-- RECORD EXTRACTS follows --
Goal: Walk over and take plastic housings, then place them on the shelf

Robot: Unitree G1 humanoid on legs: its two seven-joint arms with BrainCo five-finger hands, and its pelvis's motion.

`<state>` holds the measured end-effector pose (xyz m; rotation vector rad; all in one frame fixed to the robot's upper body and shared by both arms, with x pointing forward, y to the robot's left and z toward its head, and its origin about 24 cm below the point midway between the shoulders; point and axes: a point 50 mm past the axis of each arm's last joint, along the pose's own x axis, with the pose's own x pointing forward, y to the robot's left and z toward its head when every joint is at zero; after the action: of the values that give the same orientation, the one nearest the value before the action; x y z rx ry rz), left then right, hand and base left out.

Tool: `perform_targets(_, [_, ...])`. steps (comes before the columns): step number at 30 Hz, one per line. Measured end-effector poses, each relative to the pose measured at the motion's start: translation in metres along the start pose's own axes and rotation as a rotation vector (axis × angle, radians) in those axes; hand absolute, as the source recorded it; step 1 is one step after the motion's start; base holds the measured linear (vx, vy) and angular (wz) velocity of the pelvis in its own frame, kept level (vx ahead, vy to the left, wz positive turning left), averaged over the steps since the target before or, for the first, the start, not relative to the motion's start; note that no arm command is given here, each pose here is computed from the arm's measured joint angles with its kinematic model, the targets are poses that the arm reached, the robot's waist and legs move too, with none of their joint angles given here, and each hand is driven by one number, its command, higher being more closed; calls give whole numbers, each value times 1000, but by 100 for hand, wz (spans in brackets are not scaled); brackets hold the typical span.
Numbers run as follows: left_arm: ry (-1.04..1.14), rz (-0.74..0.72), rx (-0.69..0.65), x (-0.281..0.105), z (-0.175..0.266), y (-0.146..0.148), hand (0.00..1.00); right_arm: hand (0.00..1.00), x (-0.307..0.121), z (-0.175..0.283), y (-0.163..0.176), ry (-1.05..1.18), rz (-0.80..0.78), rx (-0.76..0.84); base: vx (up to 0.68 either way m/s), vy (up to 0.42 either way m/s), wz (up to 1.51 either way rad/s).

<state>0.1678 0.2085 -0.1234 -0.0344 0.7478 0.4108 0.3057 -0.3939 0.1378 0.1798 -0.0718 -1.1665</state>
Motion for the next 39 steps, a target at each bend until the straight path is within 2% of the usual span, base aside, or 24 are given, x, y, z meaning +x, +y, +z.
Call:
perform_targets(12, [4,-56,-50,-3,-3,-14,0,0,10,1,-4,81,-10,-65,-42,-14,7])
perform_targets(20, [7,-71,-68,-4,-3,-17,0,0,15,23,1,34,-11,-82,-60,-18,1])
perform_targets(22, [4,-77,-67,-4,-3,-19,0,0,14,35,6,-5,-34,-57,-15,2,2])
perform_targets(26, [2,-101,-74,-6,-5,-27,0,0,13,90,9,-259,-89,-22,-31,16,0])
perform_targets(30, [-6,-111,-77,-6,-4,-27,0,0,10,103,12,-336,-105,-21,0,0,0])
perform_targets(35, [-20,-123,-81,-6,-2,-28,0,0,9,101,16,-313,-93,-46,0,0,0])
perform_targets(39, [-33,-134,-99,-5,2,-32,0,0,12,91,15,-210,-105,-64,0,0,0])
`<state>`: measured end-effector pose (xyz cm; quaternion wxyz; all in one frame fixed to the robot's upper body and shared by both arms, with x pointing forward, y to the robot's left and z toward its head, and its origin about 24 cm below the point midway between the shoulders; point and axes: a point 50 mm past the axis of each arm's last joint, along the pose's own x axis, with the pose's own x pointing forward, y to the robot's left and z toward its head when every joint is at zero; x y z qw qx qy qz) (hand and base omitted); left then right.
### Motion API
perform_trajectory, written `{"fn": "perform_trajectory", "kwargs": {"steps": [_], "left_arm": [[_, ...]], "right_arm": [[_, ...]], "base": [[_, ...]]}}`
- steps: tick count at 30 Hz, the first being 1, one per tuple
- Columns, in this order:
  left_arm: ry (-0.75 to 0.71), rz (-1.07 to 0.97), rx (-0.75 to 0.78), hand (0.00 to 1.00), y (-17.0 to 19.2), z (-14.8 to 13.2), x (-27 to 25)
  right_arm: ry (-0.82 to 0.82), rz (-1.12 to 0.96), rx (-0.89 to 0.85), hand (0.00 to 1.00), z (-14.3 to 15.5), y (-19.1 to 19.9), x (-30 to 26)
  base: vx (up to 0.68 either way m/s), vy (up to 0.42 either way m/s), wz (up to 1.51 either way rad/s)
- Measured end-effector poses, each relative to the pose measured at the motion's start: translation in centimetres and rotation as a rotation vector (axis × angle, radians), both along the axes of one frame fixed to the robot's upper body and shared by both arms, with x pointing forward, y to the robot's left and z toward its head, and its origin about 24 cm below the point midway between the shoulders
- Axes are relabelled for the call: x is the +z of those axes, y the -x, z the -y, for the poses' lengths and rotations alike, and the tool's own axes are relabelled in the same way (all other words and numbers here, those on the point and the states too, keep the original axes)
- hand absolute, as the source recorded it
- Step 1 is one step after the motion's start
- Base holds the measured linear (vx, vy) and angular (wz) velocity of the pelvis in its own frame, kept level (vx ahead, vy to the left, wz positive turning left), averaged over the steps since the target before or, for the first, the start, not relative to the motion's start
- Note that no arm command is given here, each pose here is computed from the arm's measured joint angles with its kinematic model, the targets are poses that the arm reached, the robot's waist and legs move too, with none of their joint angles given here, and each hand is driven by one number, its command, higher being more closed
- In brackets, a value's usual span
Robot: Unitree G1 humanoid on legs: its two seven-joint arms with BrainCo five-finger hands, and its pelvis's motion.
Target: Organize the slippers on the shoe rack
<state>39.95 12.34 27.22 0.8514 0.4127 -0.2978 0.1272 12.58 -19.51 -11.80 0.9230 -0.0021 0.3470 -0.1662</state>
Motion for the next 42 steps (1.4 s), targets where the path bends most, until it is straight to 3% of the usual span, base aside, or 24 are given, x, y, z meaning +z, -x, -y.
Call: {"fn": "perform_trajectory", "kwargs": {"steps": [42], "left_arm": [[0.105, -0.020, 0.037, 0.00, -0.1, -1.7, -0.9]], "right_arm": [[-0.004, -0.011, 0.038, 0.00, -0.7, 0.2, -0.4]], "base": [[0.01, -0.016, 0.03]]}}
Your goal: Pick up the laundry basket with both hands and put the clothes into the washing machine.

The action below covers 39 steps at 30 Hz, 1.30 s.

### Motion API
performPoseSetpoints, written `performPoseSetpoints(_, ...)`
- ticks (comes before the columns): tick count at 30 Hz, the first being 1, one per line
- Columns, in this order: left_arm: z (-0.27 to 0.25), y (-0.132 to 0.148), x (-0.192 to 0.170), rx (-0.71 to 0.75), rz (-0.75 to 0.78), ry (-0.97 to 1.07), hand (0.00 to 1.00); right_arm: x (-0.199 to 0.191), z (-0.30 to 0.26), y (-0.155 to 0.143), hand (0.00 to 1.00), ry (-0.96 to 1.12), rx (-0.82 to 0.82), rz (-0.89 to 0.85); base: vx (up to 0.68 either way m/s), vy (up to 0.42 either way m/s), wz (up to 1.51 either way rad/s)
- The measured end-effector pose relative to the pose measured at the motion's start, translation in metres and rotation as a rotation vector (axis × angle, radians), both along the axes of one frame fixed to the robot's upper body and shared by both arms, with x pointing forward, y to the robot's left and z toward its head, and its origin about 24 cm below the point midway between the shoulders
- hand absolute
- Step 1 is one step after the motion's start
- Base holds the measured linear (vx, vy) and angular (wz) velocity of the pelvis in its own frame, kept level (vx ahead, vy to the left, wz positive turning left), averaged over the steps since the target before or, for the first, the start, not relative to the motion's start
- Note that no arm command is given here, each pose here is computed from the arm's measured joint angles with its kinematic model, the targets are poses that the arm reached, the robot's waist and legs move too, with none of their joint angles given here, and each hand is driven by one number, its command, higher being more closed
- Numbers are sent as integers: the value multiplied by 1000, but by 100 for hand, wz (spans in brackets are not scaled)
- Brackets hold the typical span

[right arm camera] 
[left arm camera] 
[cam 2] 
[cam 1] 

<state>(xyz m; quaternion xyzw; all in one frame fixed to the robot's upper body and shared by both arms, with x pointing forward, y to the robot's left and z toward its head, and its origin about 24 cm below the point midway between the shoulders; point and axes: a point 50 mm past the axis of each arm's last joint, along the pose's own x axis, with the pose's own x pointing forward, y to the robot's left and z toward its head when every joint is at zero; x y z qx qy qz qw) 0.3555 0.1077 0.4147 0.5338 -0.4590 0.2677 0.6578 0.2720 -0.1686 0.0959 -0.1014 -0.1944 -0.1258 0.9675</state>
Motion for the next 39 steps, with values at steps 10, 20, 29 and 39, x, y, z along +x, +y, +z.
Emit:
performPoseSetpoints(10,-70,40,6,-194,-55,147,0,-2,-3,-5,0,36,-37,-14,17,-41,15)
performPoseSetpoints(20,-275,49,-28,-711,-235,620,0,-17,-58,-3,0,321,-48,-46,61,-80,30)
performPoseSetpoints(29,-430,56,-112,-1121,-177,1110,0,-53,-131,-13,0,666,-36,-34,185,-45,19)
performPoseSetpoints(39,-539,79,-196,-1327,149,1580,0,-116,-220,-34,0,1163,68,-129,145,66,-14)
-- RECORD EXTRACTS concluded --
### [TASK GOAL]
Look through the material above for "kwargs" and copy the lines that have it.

### [ANSWER BELOW]
perform_trajectory, written `{"fn": "perform_trajectory", "kwargs": {"steps": [_], "left_arm": [[_, ...]], "right_arm": [[_, ...]], "base": [[_, ...]]}}`
Call: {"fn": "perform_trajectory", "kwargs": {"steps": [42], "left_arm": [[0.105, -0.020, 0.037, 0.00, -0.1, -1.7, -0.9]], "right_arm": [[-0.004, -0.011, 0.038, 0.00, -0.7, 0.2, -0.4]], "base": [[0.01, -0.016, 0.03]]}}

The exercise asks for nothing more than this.